AI Code Review Case Study: Building a WordPress Plugin

A real example of an AI code review: genuine WordPress security fixes, and a quiet field-name mismatch only real test data caught.

I write a fair bit about vibe coding in general terms: what it’s good for, where it falls down, how I work with it day to day. All useful, but it’s also exactly the kind of thing that’s easy to nod along to without it really landing. So here’s one real example of an AI code review instead of another general principle.

PHP security fix reviewed during an AI code review of a WordPress plugin

Not a hypothetical. The actual back-and-forth that went into an AI code review of the JSON Importer plugin I use to bulk-publish posts to my own WordPress sites (the same tool, as it happens, that imported a recent batch of content for this site). I asked AI to review the existing code, took its findings seriously, made my own calls on what to act on, tested each fix on its own before moving to the next, and still hit a snag that taught me more about the limits of an AI code review than the review itself did.

Why This Is the AI Code Review Example I Keep Coming Back To

I already had a working plugin. Simple enough on the surface: paste a JSON array into a textarea, hit import, and it creates WordPress posts from it, pulling in Yoast SEO fields, categories, and tags along the way. It did the job. I hadn’t looked at it critically in a while.

So I handed the code over and asked for exactly that: dig through it, flag anything wrong, tell me where it could be better. If you want the broader argument this case study sits inside, I’ve laid that out in my vibe coding overview: what it’s good for, where it falls down, and the workflow I actually use. This post is the proof, not the theory.

One thing worth saying up front, because it matters for how this whole exercise went: I didn’t take a list of fixes and bolt them all on at once. Each one went in, got tested properly on its own, and only then did the next one get added. That’s not an AI habit. That’s just how you avoid ending up with three half-working changes and no idea which one broke things.

Where the AI Code Review Earned Its Keep

This is the bit that’s genuinely useful, and it’s worth being specific about why. A security review of your own code, even code you wrote yourself a while back, is exactly the kind of bounded, verifiable task vibe coding is good at. There’s a finite list of known WordPress vulnerability patterns (missing nonces, unsanitised content, capability mismatches), and checking code against that list is mechanical work, not judgement work.

A few of the things the review turned up:

No CSRF protection on the form. Nothing stopped a forged request from outside WordPress tricking a logged-in user into running an import they never intended. The fix is a standard WordPress nonce, checked on submission:

wp_nonce_field('json_importer_action', 'json_importer_nonce');

and then, before anything else runs:

if (
    isset($_POST['import_json']) &&
    isset($_POST['json_importer_nonce']) &&
    wp_verify_nonce($_POST['json_importer_nonce'], 'json_importer_action') &&
    current_user_can('edit_posts')
) {

Three checks, all required, none of them optional. That’s the kind of thing that’s easy to half-implement (add the nonce field but forget to verify it, say), and a careful pass catches that.

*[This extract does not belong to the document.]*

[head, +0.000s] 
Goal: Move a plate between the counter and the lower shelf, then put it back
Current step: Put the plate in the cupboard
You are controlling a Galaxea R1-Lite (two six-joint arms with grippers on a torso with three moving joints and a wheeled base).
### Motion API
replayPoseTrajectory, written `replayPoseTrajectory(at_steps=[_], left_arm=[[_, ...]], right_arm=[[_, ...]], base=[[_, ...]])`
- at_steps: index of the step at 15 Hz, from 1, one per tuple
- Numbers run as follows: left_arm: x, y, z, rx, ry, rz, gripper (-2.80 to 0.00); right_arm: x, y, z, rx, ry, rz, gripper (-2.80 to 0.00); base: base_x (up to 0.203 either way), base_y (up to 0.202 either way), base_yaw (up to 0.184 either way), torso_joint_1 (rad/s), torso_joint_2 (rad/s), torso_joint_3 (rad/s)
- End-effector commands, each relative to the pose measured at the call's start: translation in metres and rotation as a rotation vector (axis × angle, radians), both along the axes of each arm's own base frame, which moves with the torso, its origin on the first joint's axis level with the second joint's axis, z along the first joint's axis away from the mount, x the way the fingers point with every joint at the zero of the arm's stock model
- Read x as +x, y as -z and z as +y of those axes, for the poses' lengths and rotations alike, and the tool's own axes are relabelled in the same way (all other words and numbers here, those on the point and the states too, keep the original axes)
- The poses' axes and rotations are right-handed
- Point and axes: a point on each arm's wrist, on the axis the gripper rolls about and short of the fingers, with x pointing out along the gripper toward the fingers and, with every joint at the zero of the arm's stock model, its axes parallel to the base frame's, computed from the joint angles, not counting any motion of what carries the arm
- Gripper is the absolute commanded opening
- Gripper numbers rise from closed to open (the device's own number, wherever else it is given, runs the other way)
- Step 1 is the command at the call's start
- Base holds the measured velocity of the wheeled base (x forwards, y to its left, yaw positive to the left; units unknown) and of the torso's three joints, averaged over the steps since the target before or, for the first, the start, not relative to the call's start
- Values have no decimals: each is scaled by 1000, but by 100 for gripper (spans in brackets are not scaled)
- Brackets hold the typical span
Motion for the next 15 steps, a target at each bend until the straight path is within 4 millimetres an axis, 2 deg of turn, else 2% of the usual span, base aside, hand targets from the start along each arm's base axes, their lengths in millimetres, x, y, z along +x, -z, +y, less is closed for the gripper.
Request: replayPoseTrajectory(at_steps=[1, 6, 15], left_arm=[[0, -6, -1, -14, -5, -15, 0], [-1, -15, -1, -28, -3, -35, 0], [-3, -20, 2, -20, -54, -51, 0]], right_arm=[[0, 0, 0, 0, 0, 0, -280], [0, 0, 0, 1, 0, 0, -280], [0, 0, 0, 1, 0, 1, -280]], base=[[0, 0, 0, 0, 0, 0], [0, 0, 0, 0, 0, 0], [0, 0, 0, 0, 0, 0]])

post_content going into the database raw. Titles were being sanitised. Content wasn’t. That’s a stored XSS route sitting wide open for anyone who can get content into the import. The fix uses the right function for the job, not a blunt one:

'post_content' => !empty($record['content']) ? wp_kses_post($record['content']) : '',

wp_kses_post() strips anything that shouldn’t be in post content, things like script tags and on* attributes, while leaving normal HTML markup intact. Using sanitize_text_field() here instead would have stripped all the HTML, which isn’t what anyone publishing a formatted post wants.

The Capability Gap That Took Real WordPress Experience to Spot

A capability gap that only shows up if you follow the consequence all the way through. The plugin deliberately allows Authors and Contributors to use the importer, not just Editors and Admins. Fine in principle. But nothing in the original code stopped a Contributor’s JSON from setting status to publish directly, which is exactly the kind of thing the Contributor role exists to prevent. The fix checks the actual capability for the post type rather than trusting the JSON:

$post_type_object = get_post_type_object($requested_type);
$can_publish = $post_type_object && current_user_can($post_type_object->cap->publish_posts);

if ($requested_status === 'publish' && !$can_publish) {
    $requested_status = 'pending';
}

I like this fix more than a flat rejection would have been. It doesn’t fail the whole import because someone aimed too high. It just quietly puts the post into the queue an Editor would expect to review, which is what should have happened anyway.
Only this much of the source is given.